The Commerce Commission is being urged to rethink its "out-of-date" thinking on media monopolies.
There is speculation TVNZ is interested in snapping up Stuff, the sixth-most popular website in New Zealand and biggest news site.
Australian broadcaster Nine acquired Stuff last year when it purchased parent company Fairfax Media. It took only days for chief executive Hugh Marks to put Stuff up for sale.
TVNZ chief executive Kevin Kenrick has refused to confirm or deny the rumours the Government-owned broadcaster is interested.
But if he is, the Commerce Commission could stand in the way.
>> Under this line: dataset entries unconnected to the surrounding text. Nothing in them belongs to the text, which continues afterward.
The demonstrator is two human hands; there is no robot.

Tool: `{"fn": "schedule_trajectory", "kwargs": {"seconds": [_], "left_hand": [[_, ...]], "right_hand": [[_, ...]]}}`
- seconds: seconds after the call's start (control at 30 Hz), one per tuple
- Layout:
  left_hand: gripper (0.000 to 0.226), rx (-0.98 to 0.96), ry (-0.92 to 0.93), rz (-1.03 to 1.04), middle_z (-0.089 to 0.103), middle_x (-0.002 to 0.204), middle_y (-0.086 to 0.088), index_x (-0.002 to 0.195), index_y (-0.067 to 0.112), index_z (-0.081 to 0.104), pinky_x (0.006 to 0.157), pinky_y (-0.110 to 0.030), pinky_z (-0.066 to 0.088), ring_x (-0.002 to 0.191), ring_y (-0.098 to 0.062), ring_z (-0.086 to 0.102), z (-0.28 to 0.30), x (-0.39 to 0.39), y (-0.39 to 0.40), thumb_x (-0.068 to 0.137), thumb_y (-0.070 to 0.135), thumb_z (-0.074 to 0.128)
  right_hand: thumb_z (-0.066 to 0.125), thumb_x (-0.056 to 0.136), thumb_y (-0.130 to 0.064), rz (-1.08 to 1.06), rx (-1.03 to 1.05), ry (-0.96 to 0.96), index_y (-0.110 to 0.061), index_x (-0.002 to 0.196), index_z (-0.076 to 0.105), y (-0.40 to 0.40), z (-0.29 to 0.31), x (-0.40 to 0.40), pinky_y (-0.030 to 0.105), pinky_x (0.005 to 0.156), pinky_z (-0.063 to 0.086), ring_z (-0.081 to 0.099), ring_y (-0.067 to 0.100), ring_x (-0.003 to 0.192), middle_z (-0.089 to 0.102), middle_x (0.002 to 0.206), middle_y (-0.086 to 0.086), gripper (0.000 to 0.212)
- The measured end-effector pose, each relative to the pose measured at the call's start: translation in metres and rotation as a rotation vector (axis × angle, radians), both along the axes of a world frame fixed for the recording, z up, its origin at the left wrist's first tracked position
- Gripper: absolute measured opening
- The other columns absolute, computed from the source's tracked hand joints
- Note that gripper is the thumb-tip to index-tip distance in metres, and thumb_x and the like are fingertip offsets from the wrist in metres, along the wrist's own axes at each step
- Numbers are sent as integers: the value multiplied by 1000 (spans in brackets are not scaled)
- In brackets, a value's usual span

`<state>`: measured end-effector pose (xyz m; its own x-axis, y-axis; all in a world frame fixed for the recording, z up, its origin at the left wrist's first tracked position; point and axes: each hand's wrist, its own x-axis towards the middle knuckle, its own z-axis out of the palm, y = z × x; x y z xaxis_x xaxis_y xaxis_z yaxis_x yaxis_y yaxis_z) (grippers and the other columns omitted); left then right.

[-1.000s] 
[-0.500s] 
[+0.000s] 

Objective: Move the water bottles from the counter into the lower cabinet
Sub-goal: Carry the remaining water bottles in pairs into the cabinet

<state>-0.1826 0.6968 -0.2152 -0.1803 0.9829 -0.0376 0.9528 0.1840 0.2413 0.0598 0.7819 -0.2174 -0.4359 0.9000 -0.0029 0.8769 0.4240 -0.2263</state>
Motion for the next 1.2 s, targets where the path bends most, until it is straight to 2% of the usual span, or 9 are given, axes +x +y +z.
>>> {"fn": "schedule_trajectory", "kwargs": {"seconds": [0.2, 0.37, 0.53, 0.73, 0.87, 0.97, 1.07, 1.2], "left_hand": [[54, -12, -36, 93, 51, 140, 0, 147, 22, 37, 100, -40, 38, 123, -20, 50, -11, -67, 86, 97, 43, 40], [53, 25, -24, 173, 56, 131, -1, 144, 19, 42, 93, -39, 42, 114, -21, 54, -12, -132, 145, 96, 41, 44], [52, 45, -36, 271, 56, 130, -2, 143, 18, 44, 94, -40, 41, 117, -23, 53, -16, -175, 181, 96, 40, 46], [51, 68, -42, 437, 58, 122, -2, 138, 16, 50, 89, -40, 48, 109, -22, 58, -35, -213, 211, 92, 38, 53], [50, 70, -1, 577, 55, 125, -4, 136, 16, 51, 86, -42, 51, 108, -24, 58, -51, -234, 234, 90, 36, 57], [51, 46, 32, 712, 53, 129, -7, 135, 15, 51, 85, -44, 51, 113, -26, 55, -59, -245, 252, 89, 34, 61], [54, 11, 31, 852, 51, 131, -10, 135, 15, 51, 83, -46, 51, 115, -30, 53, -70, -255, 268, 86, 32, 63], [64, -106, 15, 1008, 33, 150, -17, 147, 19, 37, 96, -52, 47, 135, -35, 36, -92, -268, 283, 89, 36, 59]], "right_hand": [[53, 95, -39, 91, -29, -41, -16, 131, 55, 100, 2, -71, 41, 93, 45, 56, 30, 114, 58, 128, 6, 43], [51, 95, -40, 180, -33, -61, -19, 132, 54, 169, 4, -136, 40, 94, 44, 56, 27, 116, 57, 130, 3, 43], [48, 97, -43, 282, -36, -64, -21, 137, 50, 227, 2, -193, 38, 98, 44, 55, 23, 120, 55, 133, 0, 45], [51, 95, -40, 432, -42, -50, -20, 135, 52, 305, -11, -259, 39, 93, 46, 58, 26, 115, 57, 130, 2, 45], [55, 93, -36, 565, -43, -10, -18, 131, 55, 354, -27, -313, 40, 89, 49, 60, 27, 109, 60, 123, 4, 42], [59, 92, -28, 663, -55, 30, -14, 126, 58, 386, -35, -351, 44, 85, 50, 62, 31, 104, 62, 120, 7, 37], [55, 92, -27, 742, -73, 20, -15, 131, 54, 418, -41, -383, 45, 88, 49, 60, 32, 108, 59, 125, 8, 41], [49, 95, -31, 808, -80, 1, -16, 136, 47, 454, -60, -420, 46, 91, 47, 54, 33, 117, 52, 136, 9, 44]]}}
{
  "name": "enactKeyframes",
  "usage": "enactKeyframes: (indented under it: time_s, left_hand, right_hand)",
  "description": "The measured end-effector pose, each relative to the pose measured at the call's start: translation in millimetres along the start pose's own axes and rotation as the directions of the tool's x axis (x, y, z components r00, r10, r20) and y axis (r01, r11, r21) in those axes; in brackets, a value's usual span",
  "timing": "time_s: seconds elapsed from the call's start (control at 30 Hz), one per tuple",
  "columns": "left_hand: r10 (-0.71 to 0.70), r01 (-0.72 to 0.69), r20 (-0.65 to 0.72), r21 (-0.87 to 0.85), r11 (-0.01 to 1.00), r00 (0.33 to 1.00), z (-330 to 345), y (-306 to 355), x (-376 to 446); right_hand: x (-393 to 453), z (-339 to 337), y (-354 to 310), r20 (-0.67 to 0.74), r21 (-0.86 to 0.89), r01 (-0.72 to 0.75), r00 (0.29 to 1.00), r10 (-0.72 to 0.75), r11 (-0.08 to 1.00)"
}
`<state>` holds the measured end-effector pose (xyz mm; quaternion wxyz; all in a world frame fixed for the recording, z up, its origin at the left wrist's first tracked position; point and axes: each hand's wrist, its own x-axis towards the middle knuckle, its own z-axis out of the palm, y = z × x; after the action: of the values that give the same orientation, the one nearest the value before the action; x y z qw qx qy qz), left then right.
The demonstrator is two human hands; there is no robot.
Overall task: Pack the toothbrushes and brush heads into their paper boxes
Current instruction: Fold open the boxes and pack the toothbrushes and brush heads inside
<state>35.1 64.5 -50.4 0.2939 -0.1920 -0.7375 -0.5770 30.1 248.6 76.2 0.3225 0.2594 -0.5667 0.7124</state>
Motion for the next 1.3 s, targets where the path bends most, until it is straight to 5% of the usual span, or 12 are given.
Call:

A two-year attempt by Stuff and media company NZME to merge was first blocked by the Commerce Commission and then the courts.
Economist Shamubeel Eaqub says the "current rules and regulations around competition are so out-of-date", when it comes to media companies.
"The Commerce Commission will come out and say, 'You can't buy each other because actually, that will reduce the plurality of media,'" he told The AM Show on Thursday.
"If you look at the media landscape it's in fact now global, and because of the internet and social media, it's very difficult to argue who is a media company. The competition doesn't necessarily come from an organisation based down the road - the competition is everywhere."
Social media company Facebook and search giant Google have scooped up an increasing share of the advertising dollar that used to go to traditional media companies, forcing mergers and takeovers across the industry.
'The economics of media no longer works. It's a race to the bottom - the pie is getting smaller, and you can't divvy it up across lots of people," said Eaqub.
"MediaWorks went through this over the last couple of decades - the successive sales have seen big changes come through. The bigger question for me is, we know the economics doesn't work - what are the solutions?"
A merger of two private behemoths like Stuff and NZME would only delay the inevitable for both companies, he says, while a taxpayer-funded TVNZ takeover of Stuff makes more sense.
"The media serves a really important function in our democracy, in the way the public are informed. If we have a really weak media and no plurality of views, then we're going to find it really hard…
"We need the Government to do this stuff, because in reality there's nobody else who will pay for the public interest stuff."
Broadcasting Minister Kris Faafoi declined to comment on the possible Stuff deal with TVNZ, saying it would be inappropriate.